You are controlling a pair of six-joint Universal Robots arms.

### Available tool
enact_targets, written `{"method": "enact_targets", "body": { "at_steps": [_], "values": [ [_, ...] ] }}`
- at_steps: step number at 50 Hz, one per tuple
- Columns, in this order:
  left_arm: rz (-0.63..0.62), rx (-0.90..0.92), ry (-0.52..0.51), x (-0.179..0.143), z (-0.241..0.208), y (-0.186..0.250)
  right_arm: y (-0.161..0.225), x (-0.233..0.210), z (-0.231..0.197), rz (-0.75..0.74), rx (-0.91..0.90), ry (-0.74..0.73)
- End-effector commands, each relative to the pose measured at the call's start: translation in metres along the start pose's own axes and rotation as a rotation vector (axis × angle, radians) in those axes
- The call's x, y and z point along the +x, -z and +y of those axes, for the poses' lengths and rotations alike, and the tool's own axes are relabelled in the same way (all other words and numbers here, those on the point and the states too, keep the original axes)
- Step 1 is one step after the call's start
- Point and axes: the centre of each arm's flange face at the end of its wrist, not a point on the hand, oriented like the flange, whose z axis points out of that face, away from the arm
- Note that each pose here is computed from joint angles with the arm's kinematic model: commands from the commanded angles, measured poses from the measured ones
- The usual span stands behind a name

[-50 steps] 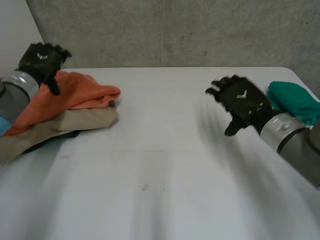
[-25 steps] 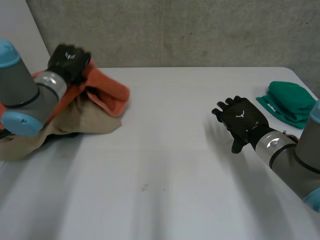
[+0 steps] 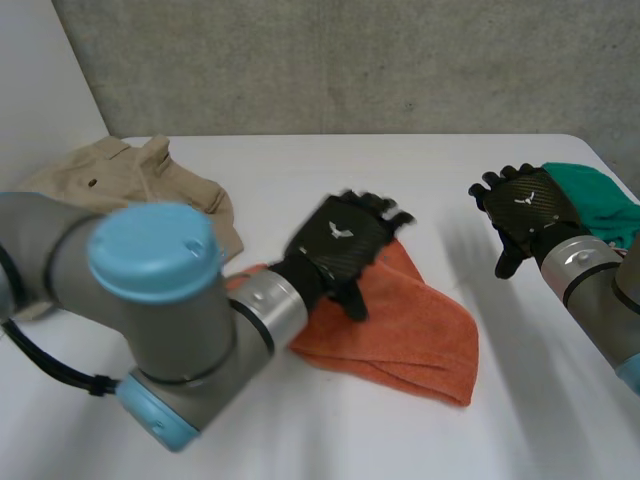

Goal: Fold the laundry.

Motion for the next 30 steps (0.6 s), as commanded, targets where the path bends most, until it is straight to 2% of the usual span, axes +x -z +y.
{"method": "enact_targets", "body": {
  "at_steps": [1, 3, 7, 14, 18, 25, 30],
  "values": [
    [-0.208, 0.058, -0.014, -0.080, -0.033, 0.018, 0.001, -0.001, -0.005, -0.023, 0.007, -0.040],
    [-0.250, 0.070, -0.014, -0.098, -0.038, 0.021, 0.005, -0.003, -0.008, -0.052, -0.017, -0.055],
    [-0.282, 0.046, -0.017, -0.115, -0.032, 0.021, 0.016, -0.004, -0.013, -0.115, -0.106, -0.098],
    [-0.242, -0.107, 0.040, -0.113, 0.003, 0.008, 0.036, -0.011, -0.007, -0.219, -0.277, -0.150],
    [-0.219, -0.187, 0.057, -0.112, 0.028, -0.003, 0.039, -0.016, -0.005, -0.226, -0.276, -0.150],
    [-0.172, -0.307, -0.033, -0.098, 0.057, -0.009, 0.043, -0.026, 0.006, -0.226, -0.277, -0.138],
    [-0.209, -0.352, -0.080, -0.099, 0.066, -0.009, 0.044, -0.029, 0.011, -0.227, -0.278, -0.135]
  ]
}}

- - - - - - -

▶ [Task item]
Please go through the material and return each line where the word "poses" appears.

▶ [Answer section]
- The call's x, y and z point along the +x, -z and +y of those axes, for the poses' lengths and rotations alike, and the tool's own axes are relabelled in the same way (all other words and numbers here, those on the point and the states too, keep the original axes)
- Note that each pose here is computed from joint angles with the arm's kinematic model: commands from the commanded angles, measured poses from the measured ones

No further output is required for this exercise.